Selama ini, Hifni hanya memanfaatkan aplikasi Whatsapp untuk memberikan materi pengajaran kepada muridnya. Jadwal pengajaran sebelumnya sudah diinformasikan seminggu sebelum kelas daring dilakukan. Pada saat pelajaran dimulai, biasanya satu jam sebelumnya Hifni akan mendata murid yang hadir. Setiap murid diminta melakukan presensi diri di grup Whatsapp yang telah dibuat. Jika sampai kelas selesai ada murid yang tidak menyebutkan kehadirannya, murid ini dianggap tidak hadir.
Untuk memudahkan pemberian materi, Hifni akan menyederhanakan pelajaran dan menyampaikannya dalam bentuk audiovisual. Sementara materi akan dikirimkan dalam bentuk dokumen. Tanya jawab pun akan dilakukan melalui perbincangan di aplikasi Whatsapp selama kelas berlangsung.
Sesekali Hifni juga membuat konten pengajaran yang diunggah di Youtube. Dengan begitu, murid-muridnya bisa melihat tayangan tersebut ketika sudah bisa mendapatkan akses internet yang baik.
”Tidak semua anak punya handphone dengan aplikasi Whatsapp. Jadi, saya sudah bentuk kelompok, masing-masing berisi tiga anggota. Dengan tetap menjalankan protokol kesehatan seperti menggunakan masker dan mencuci tangan sesering mungkin, anggota kelompok ini bisa belajar bersama-sama,” kata Hifni.
Ia juga sering mengikuti berbagai pelatihan dari berbagai lembaga dengan materi yang terkait dengan peningkatan kapasitas pengajaran jarak jauh. Tidak jarang ia harus mengeluarkan biaya pribadi untuk mengikuti pelatihan tersebut.
Meski begitu, selama pembelajaran jarak jauh berlangsung, pihak sekolah telah memberikan anggaran khusus pulsa dan paket internet untuk dia. Setidaknya selama satu bulan, ia memperoleh dana pulsa sekitar Rp 160.000.
”Jika disuruh memilih, saya lebih senang nanti tahun ajaran baru bisa langsung masuk sekolah. Belajar jarak jauh sangat mengurangi hubungan emosional antara guru dan siswa. Beban biaya orangtua untuk membeli pulsa juga sangat besar. Belum lagi beban orangtua yang harus mengawasi anaknya di rumah, sementara mereka juga punya tugas pekerjaan lainnya,” katanya.

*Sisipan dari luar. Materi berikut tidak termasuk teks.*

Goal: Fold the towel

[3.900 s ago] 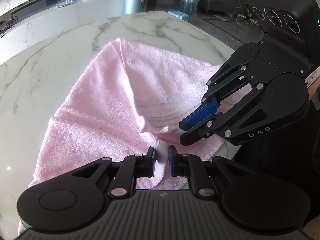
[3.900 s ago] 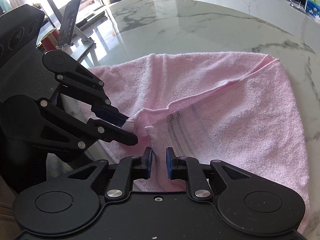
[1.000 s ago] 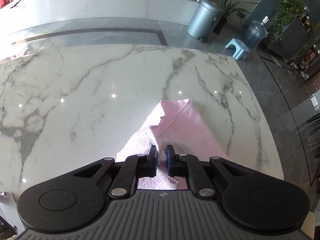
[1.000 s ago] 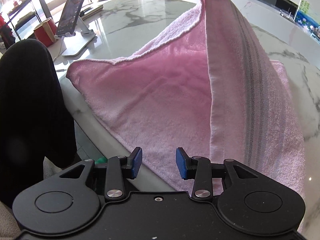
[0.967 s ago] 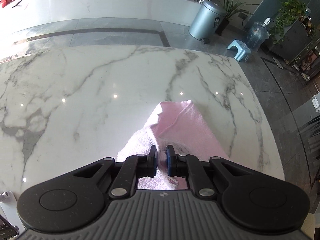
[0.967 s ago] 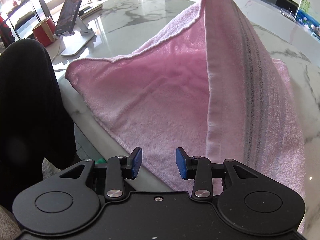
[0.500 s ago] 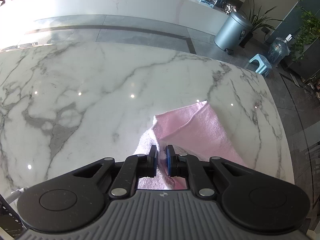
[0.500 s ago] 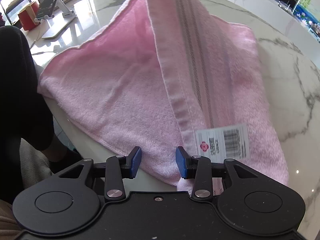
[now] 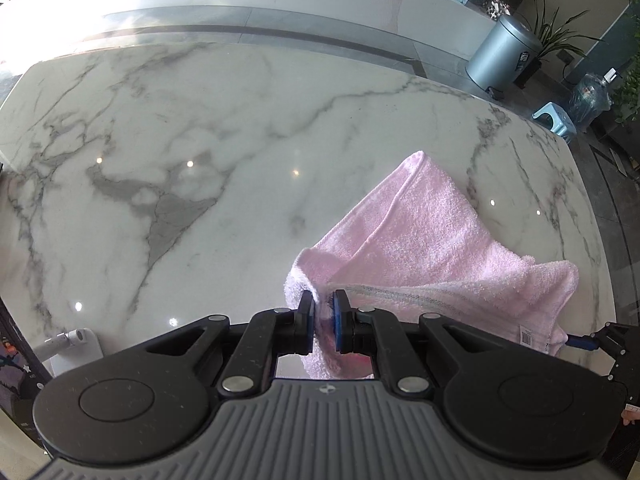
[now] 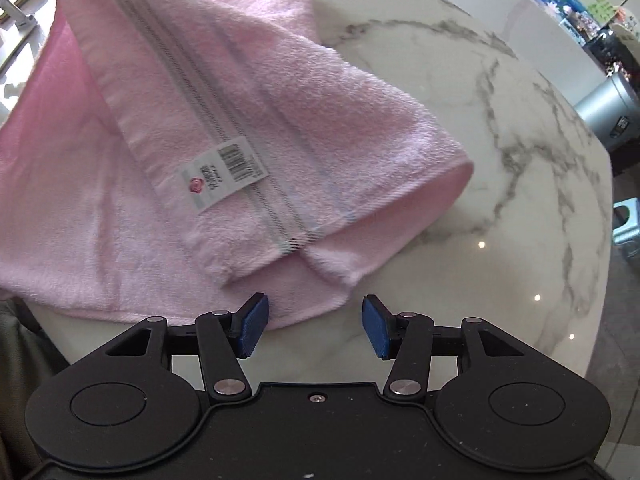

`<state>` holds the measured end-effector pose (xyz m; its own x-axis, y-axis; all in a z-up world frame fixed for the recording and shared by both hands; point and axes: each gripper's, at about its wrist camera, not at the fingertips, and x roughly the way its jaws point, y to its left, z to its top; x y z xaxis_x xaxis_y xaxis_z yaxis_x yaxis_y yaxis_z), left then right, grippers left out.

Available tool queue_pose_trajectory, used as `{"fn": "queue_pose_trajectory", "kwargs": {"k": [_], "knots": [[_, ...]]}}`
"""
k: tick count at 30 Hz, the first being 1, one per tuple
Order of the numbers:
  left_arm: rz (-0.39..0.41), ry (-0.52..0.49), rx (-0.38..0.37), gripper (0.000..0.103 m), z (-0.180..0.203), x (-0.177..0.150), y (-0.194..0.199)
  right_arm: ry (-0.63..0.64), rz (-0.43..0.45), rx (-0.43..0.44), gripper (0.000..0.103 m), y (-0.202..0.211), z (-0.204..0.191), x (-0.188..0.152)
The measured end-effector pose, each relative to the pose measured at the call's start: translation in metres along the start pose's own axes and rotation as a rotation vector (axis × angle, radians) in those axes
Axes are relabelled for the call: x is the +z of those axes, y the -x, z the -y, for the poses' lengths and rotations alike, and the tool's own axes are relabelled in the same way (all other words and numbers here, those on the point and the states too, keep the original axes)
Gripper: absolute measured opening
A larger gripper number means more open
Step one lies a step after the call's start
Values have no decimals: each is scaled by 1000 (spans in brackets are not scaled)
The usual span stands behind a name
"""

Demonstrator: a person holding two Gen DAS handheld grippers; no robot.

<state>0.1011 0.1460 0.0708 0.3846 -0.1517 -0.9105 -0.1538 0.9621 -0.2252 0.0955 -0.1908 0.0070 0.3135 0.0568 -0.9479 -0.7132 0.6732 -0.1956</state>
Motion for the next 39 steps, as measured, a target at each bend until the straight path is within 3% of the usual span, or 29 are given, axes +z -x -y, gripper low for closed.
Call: {"fn": "queue_pose_trajectory", "kwargs": {"k": [6,13,21,24,32,39], "knots": [[-12,8,-9,8,-6,-10,0,-6,48,37,47,16,-5,-1],[-13,-24,8,8,-3,-12,2,175,139,95,47,44,-54,3],[-17,-36,8,8,-5,-17,1,190,84,120,20,14,-62,15],[-17,-58,19,8,-5,-18,-2,184,71,129,15,10,-62,17],[-18,-70,21,8,-6,-19,-5,175,70,138,11,14,-62,19],[-14,-78,22,8,-6,-21,-5,176,118,166,11,49,-67,23]]}}
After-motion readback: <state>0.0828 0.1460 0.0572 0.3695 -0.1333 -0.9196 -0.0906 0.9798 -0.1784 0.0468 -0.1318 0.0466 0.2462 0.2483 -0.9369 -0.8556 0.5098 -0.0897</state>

Baca juga : Atasi Kendala di Setiap Pilihan: Belajar Jarak Jauh atau Buka Sekolah
Kerja sama dengan orangtua
Tantangan pembelajaran jarak jauh juga dialami oleh Yosephine Saras (27), salah satu wali kelas yang juga guru Ilmu Pengetahuan Sosial di SMP Kristen Lentera Ambarawa, Jawa Tengah. Tidak semua murid bisa terpantau dengan baik selama pemelajaran jarak jauh berlangsung. Bahkan, ada murid yang tidak mengumpulkan satu pun tugas selama sepekan.
Sebagai wali kelas, ia biasanya langsung menghubungi orangtua murid dan berkomunikasi terkait kendala yang dihadapi di rumah. ”Kalau memang tidak memungkinkan untuk belajar di rumah, saya biasanya jemput murid ini ke rumahnya dan mengantarnya ke sekolah. Setidaknya agar dia bisa menyelesaikan tugas-tugas sekolahnya. Kasihan jika dia sampai tidak punya nilai dan tidak belajar,” katanya.
Ia memilih untuk mengantar dan menjemput setiap murid dari rumah ke sekolah dan kembali ke rumah. Meski jarak rumah dan sekolah tidak jauh, cara ini dipilih untuk memastikan murid aman dari berbagai risiko yang bisa timbul selama perjalanan ke sekolah.
Bagi Yosephine, pembelajaran jarak jauh tetap harus dijalankan meski berbagai tantangan dihadapi saat ini. Menurut dia, keamanan dan keselematan setiap muridnya lebih utama meskipun ia harus bekerja lebih keras untuk memastikan muridnya tetap belajar secara optimal.